### What you need to do
A line below contains "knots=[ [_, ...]", and a later one contains "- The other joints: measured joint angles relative". Repeat both, with every line between them, exactly.

☆ ☆ ☆ ☆ ☆ ☆ ☆

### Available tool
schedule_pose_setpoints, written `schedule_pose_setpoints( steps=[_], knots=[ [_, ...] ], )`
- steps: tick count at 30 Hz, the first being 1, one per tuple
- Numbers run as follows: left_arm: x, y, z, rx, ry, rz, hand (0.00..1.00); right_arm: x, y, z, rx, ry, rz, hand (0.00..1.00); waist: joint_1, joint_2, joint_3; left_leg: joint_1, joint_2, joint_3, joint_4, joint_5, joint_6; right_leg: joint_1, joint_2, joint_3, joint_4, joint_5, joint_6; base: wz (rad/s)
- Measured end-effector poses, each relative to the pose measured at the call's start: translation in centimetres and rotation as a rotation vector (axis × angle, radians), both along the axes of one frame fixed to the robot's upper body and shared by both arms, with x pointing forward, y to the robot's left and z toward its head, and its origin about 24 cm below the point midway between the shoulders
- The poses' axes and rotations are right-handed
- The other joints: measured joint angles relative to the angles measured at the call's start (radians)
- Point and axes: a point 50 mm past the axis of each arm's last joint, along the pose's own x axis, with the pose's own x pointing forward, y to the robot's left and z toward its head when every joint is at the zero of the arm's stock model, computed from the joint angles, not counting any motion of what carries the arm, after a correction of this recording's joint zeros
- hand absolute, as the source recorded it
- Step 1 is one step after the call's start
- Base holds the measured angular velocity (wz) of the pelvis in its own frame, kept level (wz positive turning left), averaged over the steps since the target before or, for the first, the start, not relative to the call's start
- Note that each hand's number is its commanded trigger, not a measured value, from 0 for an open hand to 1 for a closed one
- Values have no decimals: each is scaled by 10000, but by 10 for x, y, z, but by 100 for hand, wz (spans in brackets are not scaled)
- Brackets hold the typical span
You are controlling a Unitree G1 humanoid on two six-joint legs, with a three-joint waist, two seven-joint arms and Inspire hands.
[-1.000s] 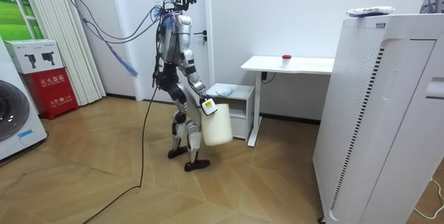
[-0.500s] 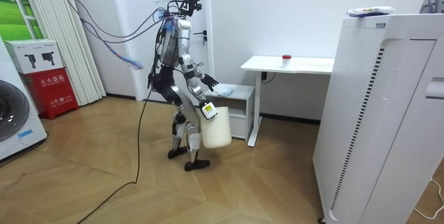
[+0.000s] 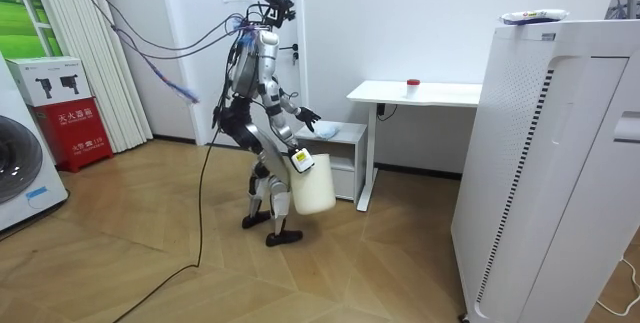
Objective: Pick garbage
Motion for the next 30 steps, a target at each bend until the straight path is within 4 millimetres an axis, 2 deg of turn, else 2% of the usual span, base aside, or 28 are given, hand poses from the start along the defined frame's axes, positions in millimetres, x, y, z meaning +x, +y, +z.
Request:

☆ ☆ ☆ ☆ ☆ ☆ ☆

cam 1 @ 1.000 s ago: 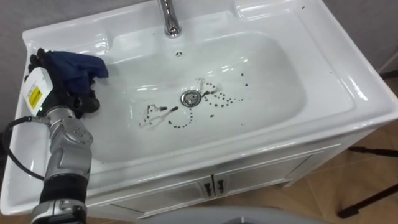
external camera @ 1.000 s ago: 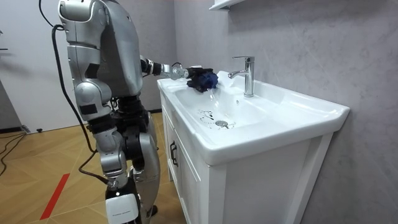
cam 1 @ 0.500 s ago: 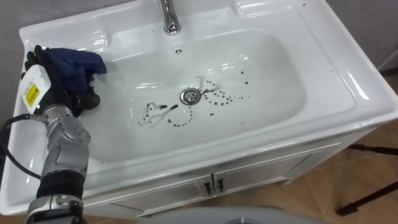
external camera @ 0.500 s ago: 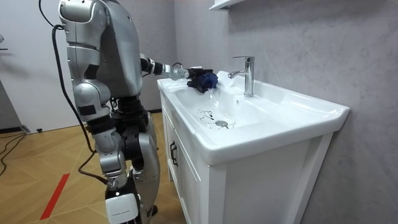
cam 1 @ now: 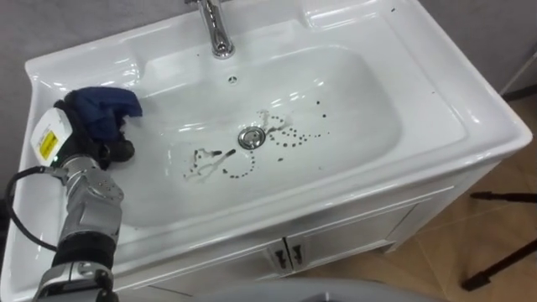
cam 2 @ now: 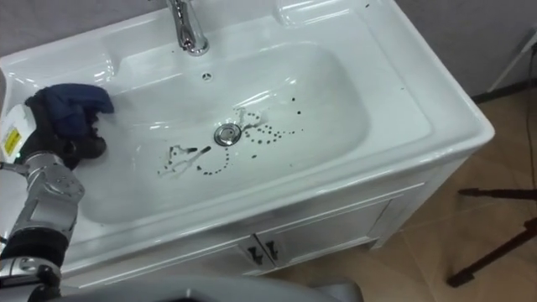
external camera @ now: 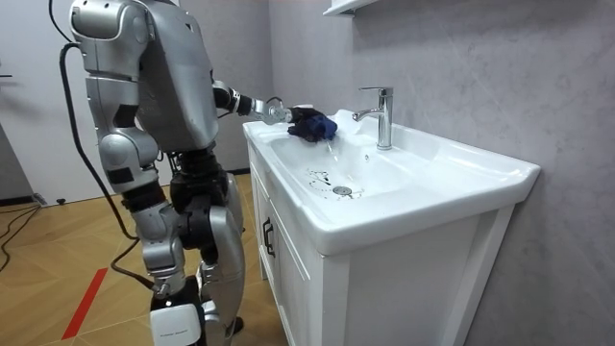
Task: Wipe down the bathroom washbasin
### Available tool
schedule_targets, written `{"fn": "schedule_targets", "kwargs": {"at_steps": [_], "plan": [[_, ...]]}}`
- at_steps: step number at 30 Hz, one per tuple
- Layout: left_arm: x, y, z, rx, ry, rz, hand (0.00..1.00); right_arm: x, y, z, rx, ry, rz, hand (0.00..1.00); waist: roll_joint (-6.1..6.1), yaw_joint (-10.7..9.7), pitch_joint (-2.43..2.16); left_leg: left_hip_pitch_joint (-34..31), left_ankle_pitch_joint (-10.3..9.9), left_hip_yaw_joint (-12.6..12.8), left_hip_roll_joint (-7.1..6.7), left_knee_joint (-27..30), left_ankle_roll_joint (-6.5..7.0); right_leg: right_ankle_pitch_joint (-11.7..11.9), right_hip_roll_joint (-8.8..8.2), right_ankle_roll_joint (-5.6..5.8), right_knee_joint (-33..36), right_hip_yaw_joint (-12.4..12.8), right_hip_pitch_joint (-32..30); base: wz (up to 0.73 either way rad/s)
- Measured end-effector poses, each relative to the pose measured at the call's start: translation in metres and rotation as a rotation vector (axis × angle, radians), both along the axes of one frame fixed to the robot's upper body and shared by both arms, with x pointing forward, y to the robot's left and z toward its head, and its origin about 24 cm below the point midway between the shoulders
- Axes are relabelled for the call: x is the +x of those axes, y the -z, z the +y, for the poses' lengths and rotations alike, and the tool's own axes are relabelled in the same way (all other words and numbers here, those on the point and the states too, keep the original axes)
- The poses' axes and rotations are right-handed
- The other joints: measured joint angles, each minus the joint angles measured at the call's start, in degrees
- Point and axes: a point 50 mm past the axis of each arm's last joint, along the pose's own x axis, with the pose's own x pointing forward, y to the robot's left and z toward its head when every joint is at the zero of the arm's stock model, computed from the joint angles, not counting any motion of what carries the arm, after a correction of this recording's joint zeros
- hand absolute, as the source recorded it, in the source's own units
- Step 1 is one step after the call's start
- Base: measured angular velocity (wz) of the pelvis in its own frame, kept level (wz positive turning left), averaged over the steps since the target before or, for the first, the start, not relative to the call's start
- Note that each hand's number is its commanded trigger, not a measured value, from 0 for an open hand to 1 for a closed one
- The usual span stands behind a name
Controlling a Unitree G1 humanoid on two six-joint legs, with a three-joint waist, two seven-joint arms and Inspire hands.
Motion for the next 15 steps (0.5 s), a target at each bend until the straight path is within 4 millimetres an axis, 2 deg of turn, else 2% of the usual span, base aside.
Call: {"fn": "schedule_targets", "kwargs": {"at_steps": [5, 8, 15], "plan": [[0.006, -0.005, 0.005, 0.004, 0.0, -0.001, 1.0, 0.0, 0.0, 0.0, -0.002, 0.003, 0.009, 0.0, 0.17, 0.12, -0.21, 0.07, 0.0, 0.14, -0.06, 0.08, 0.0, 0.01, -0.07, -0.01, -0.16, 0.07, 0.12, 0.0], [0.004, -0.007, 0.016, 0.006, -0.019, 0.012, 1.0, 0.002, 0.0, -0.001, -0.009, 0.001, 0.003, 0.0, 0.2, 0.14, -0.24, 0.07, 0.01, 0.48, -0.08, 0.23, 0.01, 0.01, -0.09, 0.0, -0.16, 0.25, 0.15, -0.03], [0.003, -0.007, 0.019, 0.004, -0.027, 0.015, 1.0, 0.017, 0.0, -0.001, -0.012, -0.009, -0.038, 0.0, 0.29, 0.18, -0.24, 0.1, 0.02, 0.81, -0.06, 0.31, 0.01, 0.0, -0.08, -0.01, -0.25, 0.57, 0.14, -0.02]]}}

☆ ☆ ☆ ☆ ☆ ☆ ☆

### Reply
schedule_pose_setpoints, written `schedule_pose_setpoints( steps=[_], knots=[ [_, ...] ], )`
- steps: tick count at 30 Hz, the first being 1, one per tuple
- Numbers run as follows: left_arm: x, y, z, rx, ry, rz, hand (0.00..1.00); right_arm: x, y, z, rx, ry, rz, hand (0.00..1.00); waist: joint_1, joint_2, joint_3; left_leg: joint_1, joint_2, joint_3, joint_4, joint_5, joint_6; right_leg: joint_1, joint_2, joint_3, joint_4, joint_5, joint_6; base: wz (rad/s)
- Measured end-effector poses, each relative to the pose measured at the call's start: translation in centimetres and rotation as a rotation vector (axis × angle, radians), both along the axes of one frame fixed to the robot's upper body and shared by both arms, with x pointing forward, y to the robot's left and z toward its head, and its origin about 24 cm below the point midway between the shoulders
- The poses' axes and rotations are right-handed
- The other joints: measured joint angles relative to the angles measured at the call's start (radians)

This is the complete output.